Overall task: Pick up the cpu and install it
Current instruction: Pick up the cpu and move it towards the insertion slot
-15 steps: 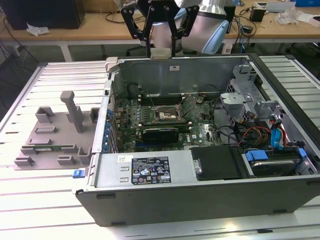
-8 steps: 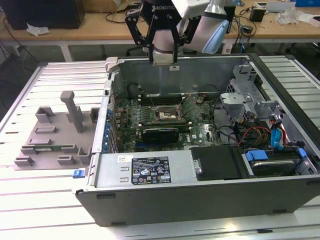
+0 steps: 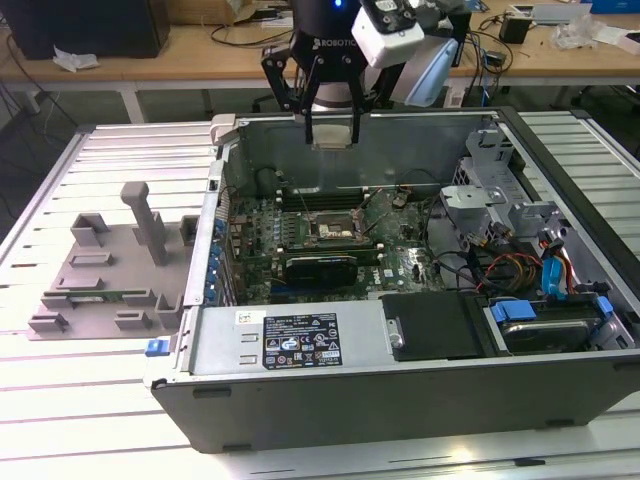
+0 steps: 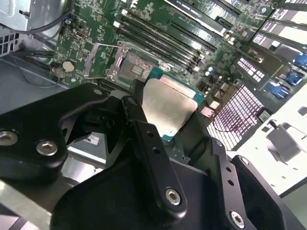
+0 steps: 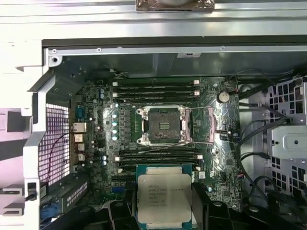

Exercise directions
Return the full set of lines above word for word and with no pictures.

Your response
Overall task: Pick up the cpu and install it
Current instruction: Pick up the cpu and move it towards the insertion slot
-15 steps: 
-8 steps: 
+0 steps: 
+0 steps: 
+0 steps: 

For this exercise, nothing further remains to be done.